I think it ALL caught up with me today.

Every year around this time, some uncertainty is formed for those players and families in the baseball world for those players without a long-term contract. Will my husband make the big-league team? Will he be in Triple-A with this team? Will they release him if they can't use him on either team? Would he get another job with another team this late in Spring Training when rosters are all set? If he doesn't get another job, will we have to move back to Oklahoma so he can finish his degree at Okie State? What kind of job can I get in Stillwater, America? How much of a loss would we have to take on our Florida house to sell it now? Would we buy or rent another house in Okie? Will we ever see our Florida friends?? Welcome to how my mind works.

Questions + Uncertainty = STRESS. At least for me! Hubbs is still in there every day working his butt off, just as positive and hard-working as ever. But, he hasn't exactly hit the best he can during Spring Training and showed everything he is capable of to his new team, so every day we progress towards opening day is a little more heavy. If God could just go ahead and tell me what is going to happen, that would be grrrrrreat. Fortunately, he has. He has blessed my family and I with a copy of his bestseller, The Bible. And he told me and Hubbs-

"For I know the plans I have for you', declares the Lord, 'Plans to prosper you, not to harm you. Plans to give you hope and a future". Jeremiah 29:11

I don't know why I forget this every day. I've never been too great at the whole *patience* thing, but it is comforting to know that there's a plan for us, even if I don't know all the details yet.

This morning I was having a rough morning to the point of tears, and the FedEx man came and rang the doorbell. I didn't want him to see me upset, so I waited until he left before getting it. This was a lot of self-restraint, because a package, even if it's not addressed to me, is SUPER exciting. I took it inside, ripped open the box, and there was the most beautiful clock that I have had my eye on for about a YEAR now. My good friends Ali, Kirk, and Ethan Milligan had sent it as a "just because" gift for us because it matches a lot of the decor in my house, and they know how much I love the brand that it was. My whole day changed from there. I have been smiling ever since! Not just because I received a really nice gift in the mail, but because I have such amazing friends to send me something so sweet just because they knew I would like it. IT could have been a pencil for all I care, it was the sweetest thing, and I am so lucky to have such great friends. So THANK YOU Milligans for such a generous gift, and for changing my whole day.

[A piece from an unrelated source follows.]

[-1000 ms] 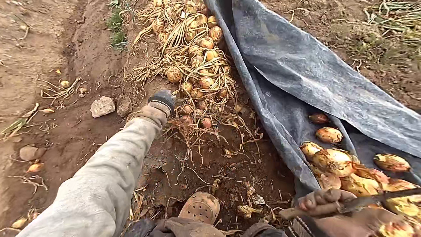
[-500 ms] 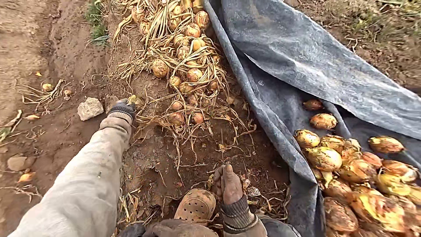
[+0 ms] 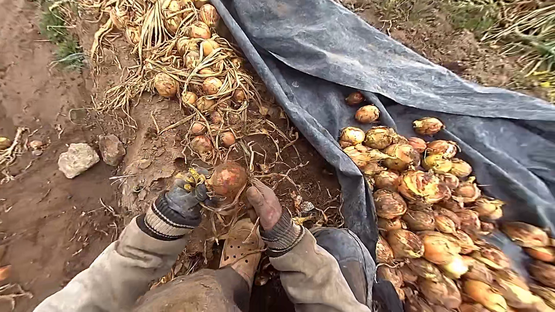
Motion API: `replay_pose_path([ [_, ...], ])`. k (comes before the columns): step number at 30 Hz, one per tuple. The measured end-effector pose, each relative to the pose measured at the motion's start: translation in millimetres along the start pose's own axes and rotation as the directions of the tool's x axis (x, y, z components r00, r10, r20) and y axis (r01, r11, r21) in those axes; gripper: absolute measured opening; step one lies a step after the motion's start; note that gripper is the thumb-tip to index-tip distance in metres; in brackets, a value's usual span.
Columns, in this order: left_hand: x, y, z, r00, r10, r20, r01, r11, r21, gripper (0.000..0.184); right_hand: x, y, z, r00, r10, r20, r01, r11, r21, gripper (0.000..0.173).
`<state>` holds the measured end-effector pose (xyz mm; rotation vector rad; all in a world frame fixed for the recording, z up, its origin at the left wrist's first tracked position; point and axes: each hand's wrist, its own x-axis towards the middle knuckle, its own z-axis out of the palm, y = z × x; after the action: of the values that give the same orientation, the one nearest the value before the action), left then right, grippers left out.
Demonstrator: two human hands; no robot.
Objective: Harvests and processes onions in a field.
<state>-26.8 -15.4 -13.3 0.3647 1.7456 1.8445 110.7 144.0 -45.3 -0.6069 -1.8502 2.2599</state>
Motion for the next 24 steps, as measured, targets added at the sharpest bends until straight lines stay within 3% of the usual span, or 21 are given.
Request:
replay_pose_path([
  [2,-6.1,-1.6,5.2,0.983,-0.019,0.182,0.015,1.0,0.022,0.024,-4.6,-12.4,-4.9,0.996,-0.069,-0.059,0.072,0.996,0.043,0.075],
  [4,-7.6,3.6,10.5,0.973,-0.053,0.225,0.036,0.996,0.08,0.034,-7.3,-15.9,-8.2,0.99,-0.049,-0.129,0.05,0.999,0.01,0.075],
  [6,-7.2,14.5,16.0,0.982,-0.013,0.189,-0.042,0.958,0.284,0.027,-7.4,-18.2,-7.6,0.984,0.047,-0.174,-0.05,0.999,-0.011,0.072],
  [8,-4.0,25.2,19.6,0.988,0.068,0.138,-0.13,0.845,0.518,0.012,-5.3,-13.9,-7.0,0.977,0.128,-0.169,-0.134,0.991,-0.025,0.071],
  [11,13.4,28.9,25.4,0.983,0.174,-0.065,-0.086,0.734,0.673,0.017,-0.5,-4.9,-8.2,0.954,0.264,-0.143,-0.25,0.963,0.103,0.067],
  [13,30.3,28.9,29.2,0.969,0.222,-0.109,-0.08,0.697,0.712,0.023,3.6,3.8,-15.7,0.932,0.333,-0.146,-0.329,0.943,0.053,0.07],
  [15,39.9,33.2,36.2,0.972,0.229,0.054,-0.187,0.613,0.768,0.024,9.5,10.1,-25.5,0.899,0.432,-0.069,-0.436,0.875,-0.21,0.075],
  [17,45.3,43.6,49.1,0.941,0.062,0.333,-0.327,0.422,0.846,0.024,13.1,12.8,-27.0,0.88,0.474,-0.017,-0.454,0.832,-0.32,0.076],
  [19,51.3,49.6,73.4,0.858,-0.157,0.489,-0.445,0.247,0.861,0.027,12.9,8.7,-27.3,0.899,0.427,-0.1,-0.438,0.878,-0.193,0.072],
  [20,56.3,48.4,85.3,0.83,-0.167,0.533,-0.494,0.223,0.84,0.028,12.4,1.5,-29.7,0.902,0.402,-0.155,-0.414,0.909,-0.053,0.07],
  [22,77.5,45.8,98.2,0.84,-0.025,0.542,-0.519,0.255,0.816,0.03,10.2,-17.8,-40.3,0.899,0.337,-0.279,-0.305,0.94,0.155,0.071],
  [24,107.4,51.9,88.6,0.902,0.082,0.424,-0.43,0.243,0.869,0.03,3.7,-37.0,-56.3,0.877,0.15,-0.457,-0.042,0.97,0.237,0.067],
])
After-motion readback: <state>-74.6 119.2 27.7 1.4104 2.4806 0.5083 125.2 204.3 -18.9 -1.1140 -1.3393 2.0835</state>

I hope this post finds everyone having a great day! Love you guys!

1 comment:

  1. Hang in there! This post reminds me so much of myself and my lack of patience for God's unveiling of THE PLAN. As I was growing up, my mom had a trivet that always sat on the back of the stove. It says, "God grant me patience, but I want it RIGHT NOW!" That basically sums up my life and I think about it in times like this. Remember that you have sweet friends because you ARE a sweet friend. :)

    ReplyDelete

I appreciate your comments!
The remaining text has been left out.